On February 11, 2021, Yamaguchi was designated for assignment. On February 13, Yamaguchi was released by the Blue Jays.

===San Francisco Giants===
On February 20, 2021, Yamaguchi agreed to a contract with the San Francisco Giants, reportedly a split major league/minor league deal. On June 2, Yamaguchi announced via Instagram that he would be leaving the Giants organization to return to Japan. He was officially released by San Francisco the next day. In five games for the Triple-A Sacramento River Cats, he had a 0–3 record and 6.17 ERA.

===Yomiuri Giants (second stint)===
On June 10, 2021, Yamaguchi agreed to a contract to return to the Yomiuri Giants of Nippon Professional Baseball. He made 15 appearances down the stretch for Yomiuri, posting a 2–8 record and 3.56 ERA. In 2022, Yamaguchi pitched in only one game for the Giants, recording two scoreless innings. He became a free agent following the 2022 season.

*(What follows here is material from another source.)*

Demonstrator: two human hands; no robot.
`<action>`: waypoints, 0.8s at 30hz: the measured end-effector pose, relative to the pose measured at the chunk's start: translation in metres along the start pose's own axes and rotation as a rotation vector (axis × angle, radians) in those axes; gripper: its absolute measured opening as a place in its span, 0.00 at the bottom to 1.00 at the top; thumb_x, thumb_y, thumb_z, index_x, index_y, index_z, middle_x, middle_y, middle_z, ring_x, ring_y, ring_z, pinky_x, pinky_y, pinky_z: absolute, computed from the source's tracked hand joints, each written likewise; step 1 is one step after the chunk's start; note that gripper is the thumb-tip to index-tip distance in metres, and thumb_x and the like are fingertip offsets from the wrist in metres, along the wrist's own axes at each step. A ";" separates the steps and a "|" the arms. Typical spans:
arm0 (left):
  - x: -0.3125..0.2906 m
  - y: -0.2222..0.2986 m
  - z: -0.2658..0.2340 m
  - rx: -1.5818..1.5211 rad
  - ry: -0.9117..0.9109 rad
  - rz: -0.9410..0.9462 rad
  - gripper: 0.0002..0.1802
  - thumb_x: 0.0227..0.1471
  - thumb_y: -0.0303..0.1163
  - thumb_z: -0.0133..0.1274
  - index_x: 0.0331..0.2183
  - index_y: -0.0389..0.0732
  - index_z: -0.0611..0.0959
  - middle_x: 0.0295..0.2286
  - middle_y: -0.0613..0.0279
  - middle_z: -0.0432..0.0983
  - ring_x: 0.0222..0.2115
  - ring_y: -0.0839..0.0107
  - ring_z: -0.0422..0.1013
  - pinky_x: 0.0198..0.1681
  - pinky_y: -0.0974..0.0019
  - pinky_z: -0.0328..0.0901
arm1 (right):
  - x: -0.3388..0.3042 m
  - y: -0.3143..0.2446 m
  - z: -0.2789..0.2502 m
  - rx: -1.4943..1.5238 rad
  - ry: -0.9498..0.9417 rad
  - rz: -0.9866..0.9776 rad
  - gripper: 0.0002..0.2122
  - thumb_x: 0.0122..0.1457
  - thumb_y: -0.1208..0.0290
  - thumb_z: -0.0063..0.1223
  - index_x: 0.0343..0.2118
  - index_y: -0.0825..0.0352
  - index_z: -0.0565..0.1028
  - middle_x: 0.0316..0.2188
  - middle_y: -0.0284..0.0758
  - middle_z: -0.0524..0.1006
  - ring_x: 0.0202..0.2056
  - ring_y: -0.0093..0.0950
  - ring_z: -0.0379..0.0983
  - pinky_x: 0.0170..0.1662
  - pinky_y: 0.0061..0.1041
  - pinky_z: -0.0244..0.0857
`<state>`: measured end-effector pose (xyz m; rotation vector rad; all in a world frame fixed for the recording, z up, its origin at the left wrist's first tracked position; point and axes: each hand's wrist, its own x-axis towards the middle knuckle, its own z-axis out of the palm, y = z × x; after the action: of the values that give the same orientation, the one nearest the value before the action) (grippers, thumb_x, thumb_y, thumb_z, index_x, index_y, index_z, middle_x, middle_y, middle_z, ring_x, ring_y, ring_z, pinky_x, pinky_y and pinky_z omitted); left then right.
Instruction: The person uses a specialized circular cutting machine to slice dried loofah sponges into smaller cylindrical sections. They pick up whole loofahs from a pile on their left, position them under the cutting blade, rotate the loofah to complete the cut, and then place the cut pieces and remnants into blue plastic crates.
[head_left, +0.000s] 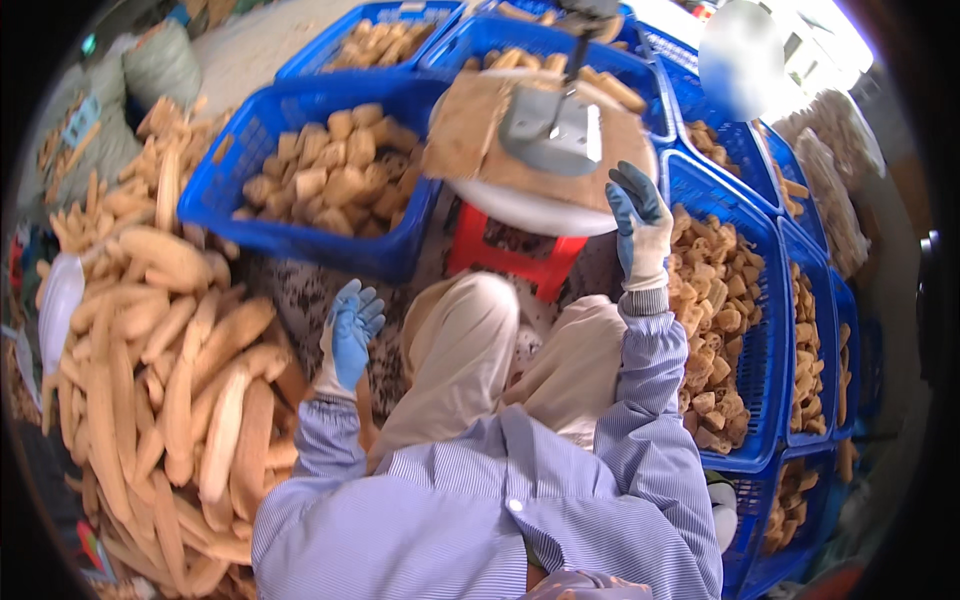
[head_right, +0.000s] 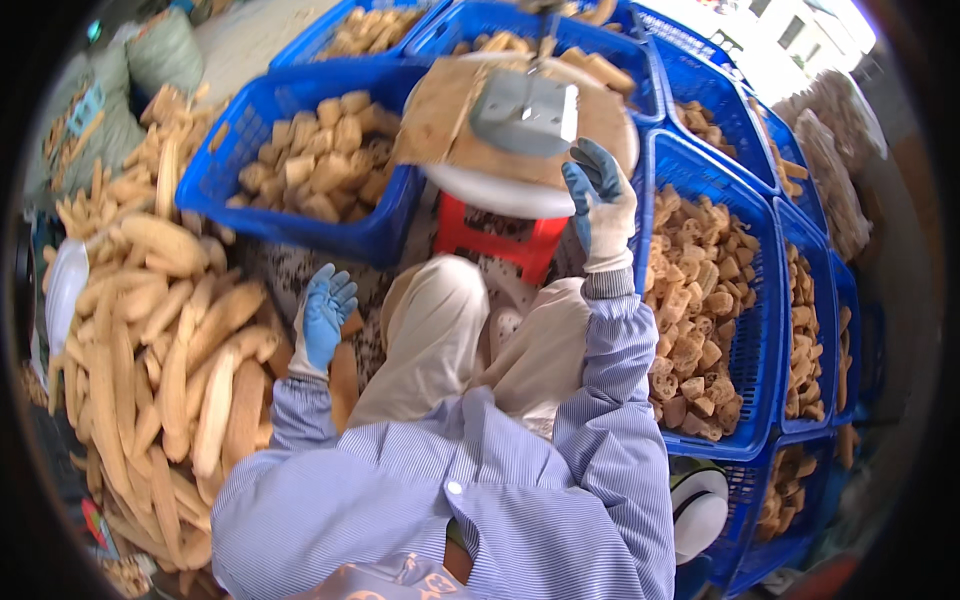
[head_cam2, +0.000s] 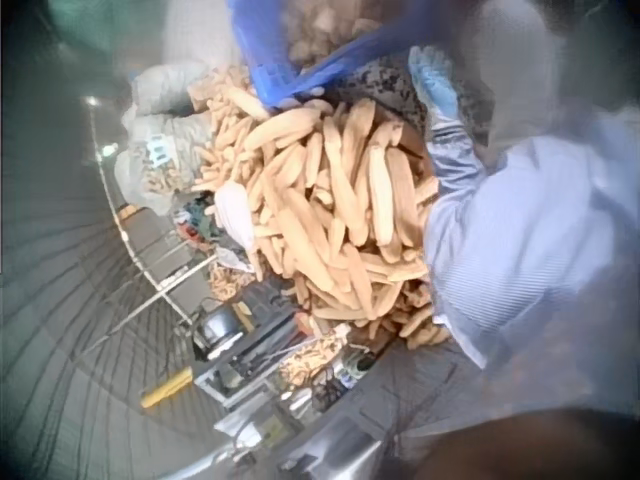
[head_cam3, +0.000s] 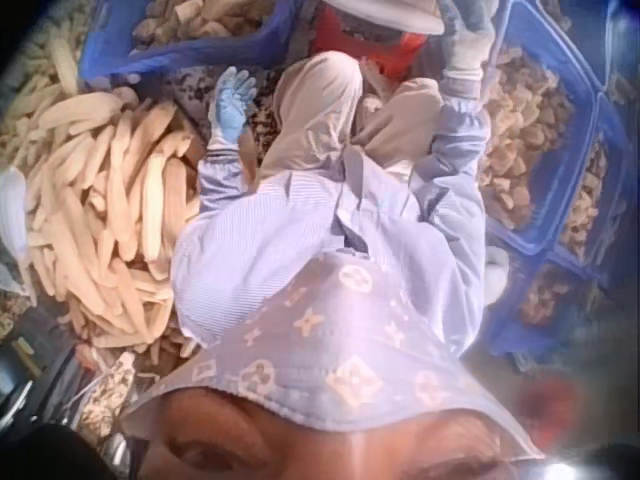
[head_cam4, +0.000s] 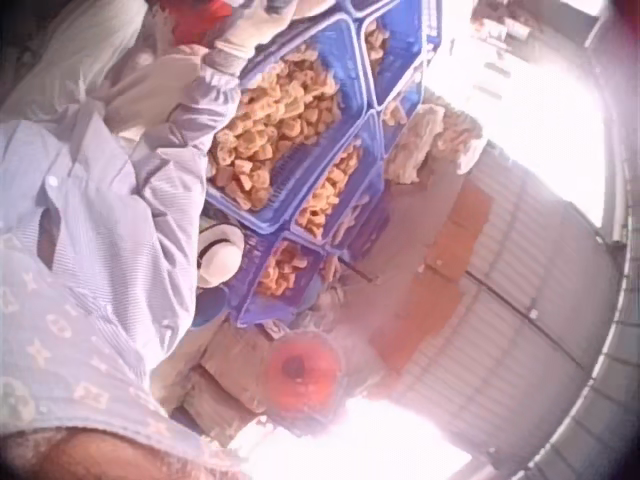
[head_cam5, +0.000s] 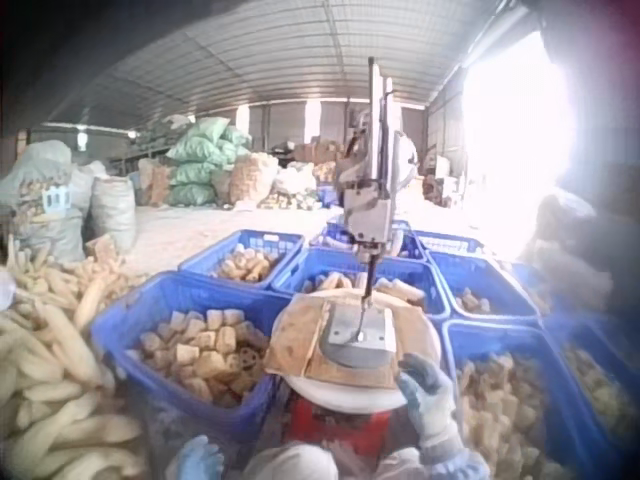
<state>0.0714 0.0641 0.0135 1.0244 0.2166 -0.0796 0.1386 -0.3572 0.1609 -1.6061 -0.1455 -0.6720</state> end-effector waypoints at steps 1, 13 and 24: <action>-0.007 -0.005 -0.015 0.063 0.142 -0.065 0.28 0.62 0.43 0.49 0.60 0.44 0.69 0.51 0.56 0.73 0.46 0.64 0.73 0.50 0.61 0.69 | -0.014 0.000 0.015 -0.008 -0.032 -0.004 0.20 0.58 0.79 0.61 0.54 0.74 0.72 0.48 0.38 0.78 0.48 0.22 0.75 0.51 0.21 0.69; -0.026 -0.197 -0.151 0.516 0.520 -0.273 0.18 0.58 0.37 0.53 0.49 0.46 0.74 0.40 0.60 0.74 0.36 0.66 0.74 0.38 0.63 0.69 | -0.053 0.035 0.038 -0.130 -0.563 0.234 0.18 0.62 0.86 0.47 0.56 0.80 0.67 0.56 0.46 0.72 0.54 0.32 0.72 0.60 0.28 0.64; 0.136 -0.172 -0.148 2.137 -0.178 -0.344 0.37 0.61 0.32 0.46 0.67 0.66 0.56 0.69 0.55 0.35 0.69 0.49 0.34 0.68 0.37 0.34 | -0.058 0.033 0.083 -0.408 -0.702 0.151 0.18 0.59 0.82 0.56 0.53 0.74 0.74 0.50 0.39 0.77 0.49 0.27 0.75 0.54 0.24 0.67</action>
<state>0.1543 0.1061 -0.2345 3.0683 0.0657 -0.8416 0.1345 -0.2678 0.1034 -2.1727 -0.4144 0.0123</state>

On April 17, 2023, Yamaguchi announced his retirement from professional baseball.

==Playing style==
Yamaguchi is a 6 ft 2 in, 225 lb right-handed pitcher. He throws a fastball averaging 90 mph (tops out at 95 mph) as a starter. The forkball is his primary secondary pitch and he also has a slider.

==Personal life==
His father is Hisashi Yamaguchi, a former champion sumo wrestler.

On December 25, 2014, Yamaguchi married Japanese gravure idol and actress Kaori Takagi (高木 加織, Takagi Kaori, born July 23, 1985). The marriage was only announced on March 14, 2015, by Takagi in her official blog and less than a week later, their daughter was born on March 20, 2015. Takagi gave birth to their second child, a son, on August 20, 2016.

Yamaguchi was suspended for the second half of the 2017 season, after being charged with causing bodily harm to a hospital security guard as well as heavy damage to hospital property, while intoxicated. He reportedly was at the hospital to receive treatment on his pitching hand.